Die Ausschlusskriterien dienen der frühzeitigen Ablehnung eines Falles bezüglich seiner Übermittlung. Oft finden sich hier Kriterien, die sich aus dem Gesetzestext ergeben oder die der gegenseitigen Abgrenzung zweier Übermittlungs­kategorien dienen. Treffen bei einem Fall die Ausschlusskriterien zu, so muss der übrige Teil der Falldefinition nicht mehr geprüft werden, weil eine Übermittlung ohnehin abzulehnen ist.

Evidenztypen

Bei den weiteren Kriterien wird zwischen drei verschiedenen Evidenztypen unterschieden. Kriterien, die wiederholt bei verschiedenen Falldefinitionen auftreten, werden in dem Kapitel 'Definitionen' definiert. Sie sind in der Falldefinition durch ein vorangestelltes Dreieck (►) gekennzeichnet, so dass leicht erkennbar ist, wenn ein Begriff genauer definiert ist.

Bei der Auswahl der Kriterien wurde versucht, ein ausgeglichenes Verhältnis von Sensitivität und Spezifität herzustellen. Bei Vorliegen eines labordiagnostischen Nachweises ist eine hohe Sensitivität des klinischen Bildes (d.h. geringe Anforderungen an die Symptomatik) wichtig. Bei epidemiologisch bestätigten Erkrankungen ohne labordiagnostischen Nachweis ist dagegen eine hohe Spezifität des klinischen Bildes zu fordern. Diese an epidemiologischen Bedürfnissen orientierte Balance ist naturgemäß eine andere als bei individual­diagnostischen Entscheidungen mit therapeutischen Konsequenzen.

Klinisches Bild

Hier sind die klinischen Symptome, Zeichen, Befunde und anamnestischen Angaben aufgeführt, die je nach Übermittlungskategorie einzeln oder in Kombination zutreffen müssen, damit der Evidenztyp 'klinisches Bild' erfüllt ist. Dies wird in der Übermittlungssoftware entsprechend eingetragen.

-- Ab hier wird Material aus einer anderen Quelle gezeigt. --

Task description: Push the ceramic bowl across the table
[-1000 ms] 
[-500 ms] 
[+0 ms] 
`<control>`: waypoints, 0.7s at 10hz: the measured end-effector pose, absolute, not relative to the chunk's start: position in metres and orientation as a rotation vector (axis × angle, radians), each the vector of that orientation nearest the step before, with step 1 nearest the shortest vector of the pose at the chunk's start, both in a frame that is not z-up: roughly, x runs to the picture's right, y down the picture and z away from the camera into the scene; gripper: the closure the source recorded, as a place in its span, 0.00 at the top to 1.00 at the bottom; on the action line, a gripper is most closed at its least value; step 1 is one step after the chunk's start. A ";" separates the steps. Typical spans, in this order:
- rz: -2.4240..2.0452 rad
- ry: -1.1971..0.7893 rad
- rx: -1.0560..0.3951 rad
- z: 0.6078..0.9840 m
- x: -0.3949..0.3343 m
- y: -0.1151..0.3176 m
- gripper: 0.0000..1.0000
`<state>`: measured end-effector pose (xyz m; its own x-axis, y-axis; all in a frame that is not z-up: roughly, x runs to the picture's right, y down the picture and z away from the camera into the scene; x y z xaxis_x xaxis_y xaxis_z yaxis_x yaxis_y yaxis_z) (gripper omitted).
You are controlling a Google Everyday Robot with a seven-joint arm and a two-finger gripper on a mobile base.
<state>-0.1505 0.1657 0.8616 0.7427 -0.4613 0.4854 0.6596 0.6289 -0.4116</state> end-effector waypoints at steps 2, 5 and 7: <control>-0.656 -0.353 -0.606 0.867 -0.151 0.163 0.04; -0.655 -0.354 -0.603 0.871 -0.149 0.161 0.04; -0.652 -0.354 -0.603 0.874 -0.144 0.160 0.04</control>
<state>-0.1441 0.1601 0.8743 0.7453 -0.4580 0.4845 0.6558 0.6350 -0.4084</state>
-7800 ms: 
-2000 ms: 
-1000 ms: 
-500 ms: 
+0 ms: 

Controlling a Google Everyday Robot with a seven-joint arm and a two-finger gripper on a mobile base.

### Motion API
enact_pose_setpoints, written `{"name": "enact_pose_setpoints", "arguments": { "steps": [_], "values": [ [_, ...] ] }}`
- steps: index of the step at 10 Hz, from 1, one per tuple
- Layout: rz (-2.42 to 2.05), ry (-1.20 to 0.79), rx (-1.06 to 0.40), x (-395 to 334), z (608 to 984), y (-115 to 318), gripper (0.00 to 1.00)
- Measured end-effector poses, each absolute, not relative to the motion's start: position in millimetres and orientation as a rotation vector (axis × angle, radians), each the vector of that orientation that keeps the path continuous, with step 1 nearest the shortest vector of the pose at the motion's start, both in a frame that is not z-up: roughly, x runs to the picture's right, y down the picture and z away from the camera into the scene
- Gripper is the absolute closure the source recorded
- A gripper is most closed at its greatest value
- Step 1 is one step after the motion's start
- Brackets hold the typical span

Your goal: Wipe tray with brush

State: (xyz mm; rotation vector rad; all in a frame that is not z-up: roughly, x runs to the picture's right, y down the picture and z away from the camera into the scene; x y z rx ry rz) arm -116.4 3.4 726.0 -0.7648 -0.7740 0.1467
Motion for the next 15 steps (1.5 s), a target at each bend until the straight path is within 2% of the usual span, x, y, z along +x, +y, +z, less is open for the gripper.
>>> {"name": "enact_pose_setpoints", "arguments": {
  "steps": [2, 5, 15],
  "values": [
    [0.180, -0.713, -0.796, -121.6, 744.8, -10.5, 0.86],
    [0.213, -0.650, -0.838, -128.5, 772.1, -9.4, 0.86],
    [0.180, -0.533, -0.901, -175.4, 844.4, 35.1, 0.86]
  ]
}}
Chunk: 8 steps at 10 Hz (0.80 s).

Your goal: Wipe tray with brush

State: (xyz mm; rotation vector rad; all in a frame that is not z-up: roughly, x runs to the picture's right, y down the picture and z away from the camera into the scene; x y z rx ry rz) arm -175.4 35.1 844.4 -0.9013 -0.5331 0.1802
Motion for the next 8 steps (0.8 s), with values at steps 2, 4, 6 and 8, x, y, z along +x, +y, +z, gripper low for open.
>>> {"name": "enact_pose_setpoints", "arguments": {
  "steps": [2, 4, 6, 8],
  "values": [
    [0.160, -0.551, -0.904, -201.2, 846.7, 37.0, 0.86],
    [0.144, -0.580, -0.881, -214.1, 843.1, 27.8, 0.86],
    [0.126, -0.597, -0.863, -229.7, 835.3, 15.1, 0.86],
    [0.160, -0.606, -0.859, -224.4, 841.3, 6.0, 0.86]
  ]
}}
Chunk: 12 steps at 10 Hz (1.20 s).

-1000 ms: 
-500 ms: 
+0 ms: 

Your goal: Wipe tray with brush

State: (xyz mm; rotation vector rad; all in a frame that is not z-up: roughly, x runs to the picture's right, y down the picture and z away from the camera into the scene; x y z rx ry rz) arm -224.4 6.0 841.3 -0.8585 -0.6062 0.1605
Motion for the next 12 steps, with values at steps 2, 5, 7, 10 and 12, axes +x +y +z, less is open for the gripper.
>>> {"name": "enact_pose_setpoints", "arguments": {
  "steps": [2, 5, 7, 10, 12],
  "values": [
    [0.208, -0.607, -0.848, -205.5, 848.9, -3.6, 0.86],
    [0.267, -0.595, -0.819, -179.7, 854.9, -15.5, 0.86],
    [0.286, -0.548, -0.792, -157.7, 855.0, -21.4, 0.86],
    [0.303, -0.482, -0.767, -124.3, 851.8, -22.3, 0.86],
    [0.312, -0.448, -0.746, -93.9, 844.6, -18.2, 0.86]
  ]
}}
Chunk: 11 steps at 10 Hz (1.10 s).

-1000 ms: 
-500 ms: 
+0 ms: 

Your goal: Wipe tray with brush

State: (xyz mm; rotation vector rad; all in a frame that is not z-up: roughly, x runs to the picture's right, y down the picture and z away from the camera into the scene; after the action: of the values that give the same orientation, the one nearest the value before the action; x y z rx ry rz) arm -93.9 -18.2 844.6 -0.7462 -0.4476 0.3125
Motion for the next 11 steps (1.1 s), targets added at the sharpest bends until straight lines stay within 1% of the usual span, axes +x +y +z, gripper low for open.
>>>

Unter dem Evidenztyp 'klinisches Bild' können unter Umständen auch Laborbefunde aufgeführt sein, sofern diese nicht direkte oder indirekte Erreger­nachweise darstellen.

Bei einigen Krankheiten wird zwischen einem spezifischen und unspezifischen klinischen Bild unterschieden. Mit dieser Unterscheidung soll den Gesundheitsämtern die Kategorisierung der Fälle und die Entscheidung zur Fallübermittlung erleichtert und gleichzeitig die Bedeutung von Erreger­nachweisen unterstrichen werden. Bei Vorliegen eines entsprechenden Erreger­nachweises reicht auch ein unspezifisches klinisches Bild, um den Fall als klinisch-labordiagnostisch zu klassifizieren und zu übermitteln.

Bewusst wurde darauf verzichtet, Symptome in ihrer krankheitsspezifischen Komplexität darzustellen. So gibt es bei einigen Krankheiten z.B. recht typische Fieberverläufe, die differential­diagnostisch hinweisend sind. Jedoch ist es selten, dass Symptome entsprechend differenziert gemeldet werden, und schwierig, die fehlenden Angaben zu erfragen. Deshalb werden in den Falldefinitionen bevorzugt weniger differenziertere Angaben wie 'Fieber' verwendet.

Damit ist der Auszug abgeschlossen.